The idea that a majority of voters could support legalizing marijuana may seem far out — but the polls say otherwise. In many states, the prolegalization and antilegalization camps are roughly equal in size.

In a poll of Washington state voters released last month, supporters of the legalization referendum outnumbered opponents: 48% vs. 45%. And Washington probably won’t be the only state voting on marijuana this year.

In Colorado, supporters last week fell about 3,000 signatures short of getting a legalization measure on the ballot — but the law gave them 15 days to collect the rest, and it seems likely they will. Activists are also collecting signatures in other states, including California, Michigan and Montana.

For years, the debate over marijuana has been focused on a narrower question: medical marijuana. The argument that cancer patients and others with chronic pain should be able to alleviate it by using marijuana has been prevailing in state after state. Today, 16 states — including Washington and Colorado — and the District of Columbia have legalized marijuana for medical purposes.

Recently, the action has shifted to recreational marijuana use. Washington’s referendum would treat pot much like alcohol, so the sale of marijuana would be restricted to people over 21. The new law would give the Liquor Control Board the authority to license marijuana farms, and marijuana tax revenues would be directed to health and drug-abuse prevention programs.

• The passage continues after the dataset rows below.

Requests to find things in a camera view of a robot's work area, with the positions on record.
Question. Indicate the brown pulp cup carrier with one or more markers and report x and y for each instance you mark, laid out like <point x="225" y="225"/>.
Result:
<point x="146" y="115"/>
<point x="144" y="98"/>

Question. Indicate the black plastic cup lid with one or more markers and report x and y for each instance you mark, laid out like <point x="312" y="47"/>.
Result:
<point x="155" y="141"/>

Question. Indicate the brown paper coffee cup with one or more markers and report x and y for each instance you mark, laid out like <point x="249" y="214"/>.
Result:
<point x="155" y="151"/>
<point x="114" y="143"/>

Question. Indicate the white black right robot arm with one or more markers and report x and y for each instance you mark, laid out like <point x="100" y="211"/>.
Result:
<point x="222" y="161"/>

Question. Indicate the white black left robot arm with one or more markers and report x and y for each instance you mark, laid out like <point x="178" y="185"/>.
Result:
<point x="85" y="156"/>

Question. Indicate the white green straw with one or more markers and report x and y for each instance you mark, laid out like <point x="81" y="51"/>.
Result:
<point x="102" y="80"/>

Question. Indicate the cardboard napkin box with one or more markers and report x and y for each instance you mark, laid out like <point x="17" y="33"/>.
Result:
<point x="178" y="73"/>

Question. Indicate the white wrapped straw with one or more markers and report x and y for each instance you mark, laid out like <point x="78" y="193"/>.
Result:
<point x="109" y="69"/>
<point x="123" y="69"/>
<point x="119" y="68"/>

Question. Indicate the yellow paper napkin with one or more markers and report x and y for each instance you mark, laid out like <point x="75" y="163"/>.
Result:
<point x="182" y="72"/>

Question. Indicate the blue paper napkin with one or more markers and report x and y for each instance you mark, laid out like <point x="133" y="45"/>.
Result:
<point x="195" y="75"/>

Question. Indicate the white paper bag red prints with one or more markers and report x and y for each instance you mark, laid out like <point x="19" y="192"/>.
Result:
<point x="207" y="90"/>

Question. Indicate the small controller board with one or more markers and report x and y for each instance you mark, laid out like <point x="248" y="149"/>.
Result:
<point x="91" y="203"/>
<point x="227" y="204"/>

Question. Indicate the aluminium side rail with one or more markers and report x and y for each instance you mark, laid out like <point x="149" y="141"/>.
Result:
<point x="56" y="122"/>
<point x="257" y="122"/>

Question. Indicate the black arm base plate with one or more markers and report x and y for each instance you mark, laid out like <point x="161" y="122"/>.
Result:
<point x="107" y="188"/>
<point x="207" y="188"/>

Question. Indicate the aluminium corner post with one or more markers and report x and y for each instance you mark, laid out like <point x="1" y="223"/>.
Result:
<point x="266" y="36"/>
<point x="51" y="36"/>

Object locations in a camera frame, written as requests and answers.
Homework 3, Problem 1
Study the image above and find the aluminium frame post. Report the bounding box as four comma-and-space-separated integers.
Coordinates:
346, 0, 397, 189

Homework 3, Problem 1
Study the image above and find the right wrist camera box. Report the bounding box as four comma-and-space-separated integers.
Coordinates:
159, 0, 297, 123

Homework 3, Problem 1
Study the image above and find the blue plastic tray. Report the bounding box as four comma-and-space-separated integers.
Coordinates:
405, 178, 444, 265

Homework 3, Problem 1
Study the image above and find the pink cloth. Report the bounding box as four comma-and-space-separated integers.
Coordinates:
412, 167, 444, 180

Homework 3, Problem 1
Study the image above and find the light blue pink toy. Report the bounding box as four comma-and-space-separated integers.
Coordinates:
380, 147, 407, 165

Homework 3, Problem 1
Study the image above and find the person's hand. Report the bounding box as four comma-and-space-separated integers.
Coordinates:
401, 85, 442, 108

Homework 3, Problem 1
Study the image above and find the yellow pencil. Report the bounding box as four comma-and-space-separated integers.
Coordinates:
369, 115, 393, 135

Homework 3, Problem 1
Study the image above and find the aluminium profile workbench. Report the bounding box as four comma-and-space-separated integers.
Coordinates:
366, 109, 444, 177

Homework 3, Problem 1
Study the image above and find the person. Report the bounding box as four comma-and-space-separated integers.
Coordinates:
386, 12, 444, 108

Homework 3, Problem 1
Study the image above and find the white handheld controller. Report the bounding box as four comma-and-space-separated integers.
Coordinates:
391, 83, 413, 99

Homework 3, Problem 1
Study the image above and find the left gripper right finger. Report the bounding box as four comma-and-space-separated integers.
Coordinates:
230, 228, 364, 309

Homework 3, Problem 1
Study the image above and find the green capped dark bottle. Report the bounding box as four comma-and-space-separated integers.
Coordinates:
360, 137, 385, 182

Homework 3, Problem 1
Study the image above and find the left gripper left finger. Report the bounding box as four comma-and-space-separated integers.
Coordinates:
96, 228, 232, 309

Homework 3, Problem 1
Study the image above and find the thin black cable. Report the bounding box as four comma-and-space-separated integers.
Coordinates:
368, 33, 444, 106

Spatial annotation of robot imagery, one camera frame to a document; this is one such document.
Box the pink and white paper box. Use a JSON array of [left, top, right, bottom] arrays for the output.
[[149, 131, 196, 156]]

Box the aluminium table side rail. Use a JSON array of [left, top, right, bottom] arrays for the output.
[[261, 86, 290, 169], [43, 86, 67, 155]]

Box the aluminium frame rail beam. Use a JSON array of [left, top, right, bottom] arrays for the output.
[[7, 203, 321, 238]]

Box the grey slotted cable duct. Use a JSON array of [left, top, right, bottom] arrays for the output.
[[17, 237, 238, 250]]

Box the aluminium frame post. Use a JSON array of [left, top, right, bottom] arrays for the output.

But other states’ proposed laws are more laissez-faire. Colorado would legalize marijuana so that, as its supporters put it, cannabis would be regulated like “grapes, tomatoes or other harmless botanical plants.” Montana’s amendment focuses on decriminalizing marijuana but leaves it to the legislature to work out the details.

Supporters argue that legalization is long overdue. They argue that it is no more harmful than alcohol or tobacco — and that in a free country people should be able to decide on their own whether to use it. They also argue that, as a practical matter, laws against marijuana have been no more successful than Prohibition was against alcohol — and that, similarly, it has given criminals a monopoly on distributing and selling it. Legalization, they say, would reduce the number of people in prison, and it would shift revenue from drug syndicates to government in the form of tax receipts.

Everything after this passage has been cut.